After applying this algebraic approach, the resulting operations are small DFTs with \(B\) points that compute faster. This achieves the \(O(N\cdot log_B(N))\) computational complexity that Cooley and Tukey highlighted.
The butterfly diagram provides a well-known representation of these algorithms. The nodes represent operations that occur during each algorithm step. The edges connect the samples and temporary results to these nodes or to the final results.
Fig. 1: Butterfly diagram of an 8-point, radix-2 DIT FFT
These diagrams help you visualize the algorithm steps, data dependencies, pipeline, and data flow during implementation. By observing the indexes of the inputs and outputs of the decimation in time and decimation in the frequency butterfly diagrams shown above, you can see that this is a not self-sorting algorithm because the indexes at both inputs and outputs use bit-reversed order.
Higher order radix algorithms benefit implementations on vector machines with multiply-accumulate functional units. The performance increase stems from several factors. First, the algorithm requires fewer operations because it has fewer stages. This also means fewer load and store operations, reducing data movement through interconnects. MAC unit equipped vector computers compute a DFT in fewer clock cycles, making this particularly important. Higher order decimations also increase trivial complex rotation operations (multiplication by 1,–1, \(j\), and \(-j\)) because the twiddle factors rotate more times in the complex plane.

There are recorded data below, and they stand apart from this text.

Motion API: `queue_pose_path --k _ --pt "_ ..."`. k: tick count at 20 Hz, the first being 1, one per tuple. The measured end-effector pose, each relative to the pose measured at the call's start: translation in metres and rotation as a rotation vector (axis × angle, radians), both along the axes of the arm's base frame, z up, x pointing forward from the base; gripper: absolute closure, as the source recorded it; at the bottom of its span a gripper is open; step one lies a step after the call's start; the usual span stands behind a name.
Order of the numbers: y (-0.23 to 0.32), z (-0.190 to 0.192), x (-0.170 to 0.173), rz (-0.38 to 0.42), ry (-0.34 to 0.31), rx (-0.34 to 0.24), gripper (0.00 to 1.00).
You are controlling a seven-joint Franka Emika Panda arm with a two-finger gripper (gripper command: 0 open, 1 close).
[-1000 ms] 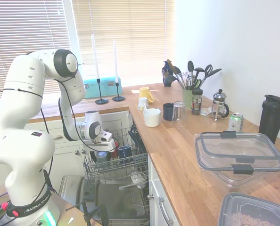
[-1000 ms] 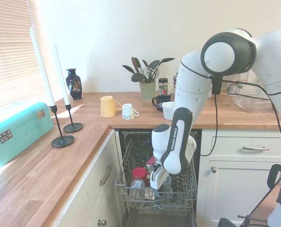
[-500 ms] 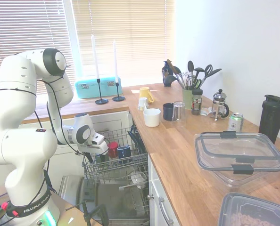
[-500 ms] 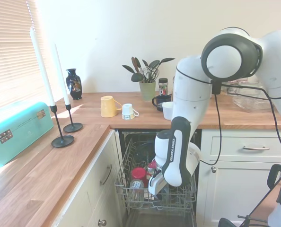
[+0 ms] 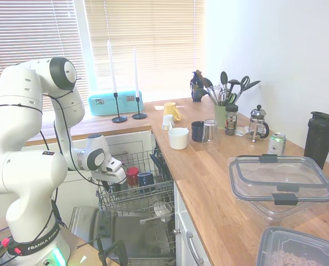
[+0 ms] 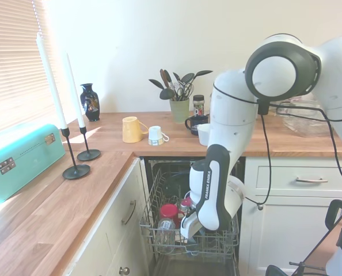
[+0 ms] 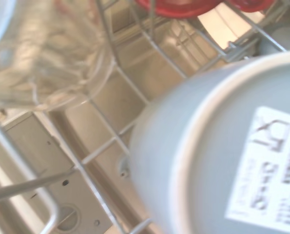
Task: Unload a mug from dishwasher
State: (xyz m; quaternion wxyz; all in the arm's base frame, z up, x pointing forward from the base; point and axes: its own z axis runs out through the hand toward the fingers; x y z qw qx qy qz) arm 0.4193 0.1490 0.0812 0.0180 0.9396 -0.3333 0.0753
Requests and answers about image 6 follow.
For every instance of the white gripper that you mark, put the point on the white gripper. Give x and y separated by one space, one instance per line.
189 227

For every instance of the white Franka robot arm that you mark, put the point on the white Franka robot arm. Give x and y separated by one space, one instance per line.
234 109

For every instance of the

The mixed-radix algorithms represent another category from the radix-B class. These algorithms apply to signals sampled with composite prime power number of points \(N=\prod_iB_i^{(p_i)}\). For example, when you can group the prime factors of the number of points with different powers: \(2^{11}=2^1\cdot4^5\) or \(2^{10}=2^2\cdot4^4\).

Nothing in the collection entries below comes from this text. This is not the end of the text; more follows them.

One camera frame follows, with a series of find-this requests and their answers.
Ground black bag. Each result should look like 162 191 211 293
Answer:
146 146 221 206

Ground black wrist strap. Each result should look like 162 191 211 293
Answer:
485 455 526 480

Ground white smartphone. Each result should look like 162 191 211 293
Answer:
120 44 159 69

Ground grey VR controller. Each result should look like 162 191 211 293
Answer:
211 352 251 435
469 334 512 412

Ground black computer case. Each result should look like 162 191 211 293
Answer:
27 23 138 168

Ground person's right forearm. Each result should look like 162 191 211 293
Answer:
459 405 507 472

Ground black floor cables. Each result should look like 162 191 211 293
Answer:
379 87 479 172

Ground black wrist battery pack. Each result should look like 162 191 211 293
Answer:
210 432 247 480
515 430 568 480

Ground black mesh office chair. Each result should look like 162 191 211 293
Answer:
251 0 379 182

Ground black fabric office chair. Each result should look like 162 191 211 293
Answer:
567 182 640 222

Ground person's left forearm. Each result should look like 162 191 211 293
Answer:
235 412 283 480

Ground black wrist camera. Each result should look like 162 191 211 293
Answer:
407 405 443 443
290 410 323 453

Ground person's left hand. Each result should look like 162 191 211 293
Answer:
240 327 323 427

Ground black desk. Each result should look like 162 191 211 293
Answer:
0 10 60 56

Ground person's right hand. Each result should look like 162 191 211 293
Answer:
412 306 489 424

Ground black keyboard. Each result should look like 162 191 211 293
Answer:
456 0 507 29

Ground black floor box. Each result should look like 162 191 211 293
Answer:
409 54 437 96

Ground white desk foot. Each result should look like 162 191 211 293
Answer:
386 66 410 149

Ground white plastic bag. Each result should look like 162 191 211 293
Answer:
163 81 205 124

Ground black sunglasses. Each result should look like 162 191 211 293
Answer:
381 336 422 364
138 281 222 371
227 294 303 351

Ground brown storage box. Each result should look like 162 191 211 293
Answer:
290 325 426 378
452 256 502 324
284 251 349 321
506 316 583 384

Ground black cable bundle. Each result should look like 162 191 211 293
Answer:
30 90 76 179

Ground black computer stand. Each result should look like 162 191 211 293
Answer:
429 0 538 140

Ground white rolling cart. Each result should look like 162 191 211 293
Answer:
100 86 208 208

You first perform the desired decimations of one order, then perform the other decimations on the resulting FFTs. This family of algorithms usually has complex indexing, making them harder to implement in hardware. This does not apply to every mixed-radix algorithm type because the Stockham variant of the FFT algorithm, which the AI Engine APIs use, has little to no indexing overhead for mixed-radixes.